Semantic Networks
Bilingual Distributed Word Representations from Document-Aligned Comparable Data
Vulić, Ivan, Moens, Marie-Francine
We propose a new model for learning bilingual word representations from non-parallel document-aligned data. Following the recent advances in word representation learning, our model learns dense real-valued word vectors, that is, bilingual word embeddings (BWEs). Unlike prior work on inducing BWEs which heavily relied on parallel sentence-aligned corpora and/or readily available translation resources such as dictionaries, the article reveals that BWEs may be learned solely on the basis of document-aligned comparable data without any additional lexical resources nor syntactic information. We present a comparison of our approach with previous state-of-the-art models for learning bilingual word representations from comparable data that rely on the framework of multilingual probabilistic topic modeling (MuPTM), as well as with distributional local context-counting models.
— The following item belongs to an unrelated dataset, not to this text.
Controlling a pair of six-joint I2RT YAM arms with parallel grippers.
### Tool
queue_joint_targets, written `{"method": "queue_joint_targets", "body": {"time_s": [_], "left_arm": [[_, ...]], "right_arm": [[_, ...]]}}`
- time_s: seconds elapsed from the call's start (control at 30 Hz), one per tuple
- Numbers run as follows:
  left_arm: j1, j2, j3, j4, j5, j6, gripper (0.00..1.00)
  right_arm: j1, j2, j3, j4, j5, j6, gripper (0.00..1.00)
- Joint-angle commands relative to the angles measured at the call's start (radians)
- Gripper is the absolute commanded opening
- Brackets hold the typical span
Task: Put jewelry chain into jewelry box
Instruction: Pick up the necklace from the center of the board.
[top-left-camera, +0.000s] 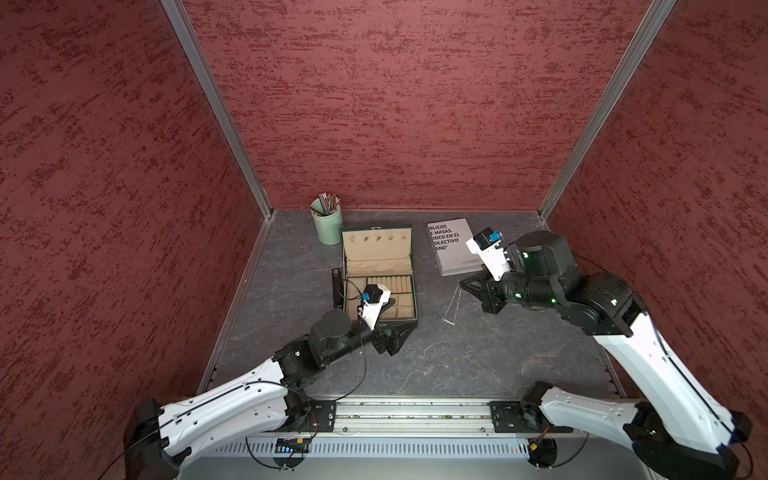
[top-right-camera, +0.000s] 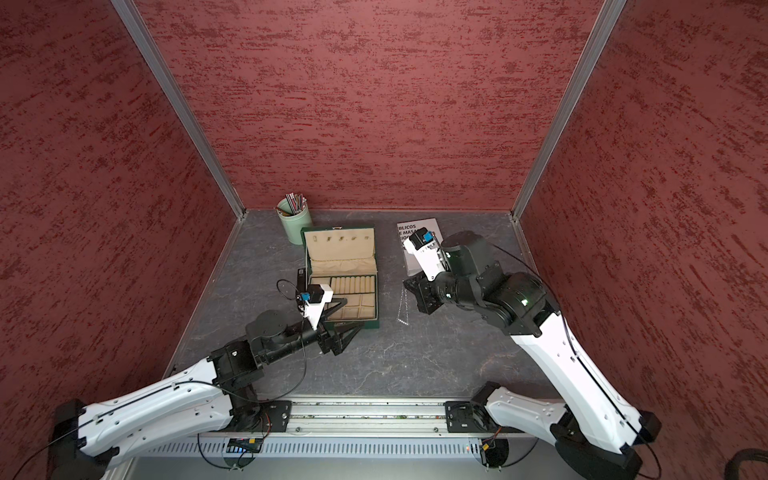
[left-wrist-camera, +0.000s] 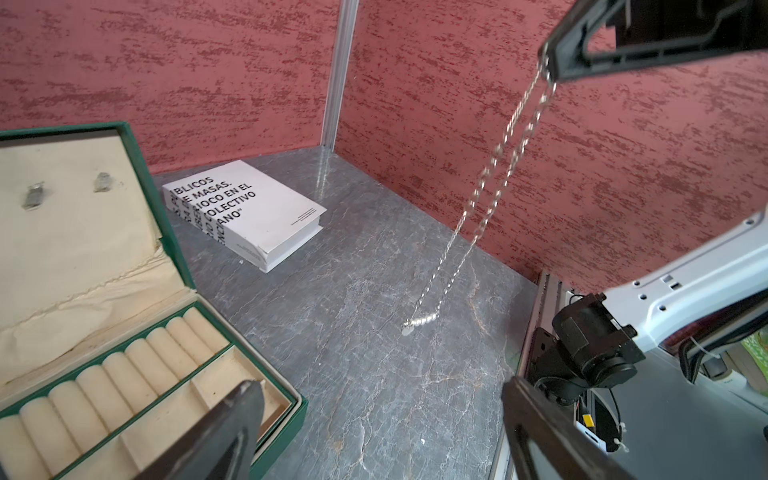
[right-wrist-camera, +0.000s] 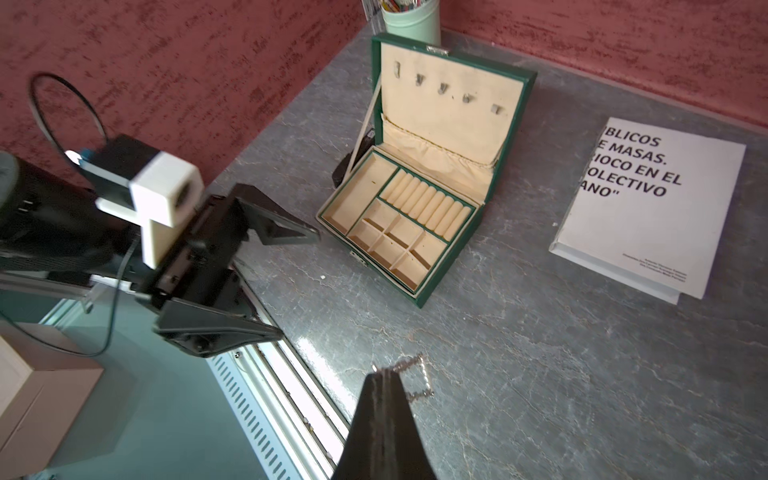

We demonstrate the utility of the induced BWEs in two semantic tasks: (1) bilingual lexicon extraction, (2) suggesting word translations in context for polysemous words. Our simple yet effective BWE-based models significantly outperform the MuPTM-based and context-counting representation models from comparable data as well as prior BWE-based models, and acquire the best reported results on both tasks for all three tested language pairs.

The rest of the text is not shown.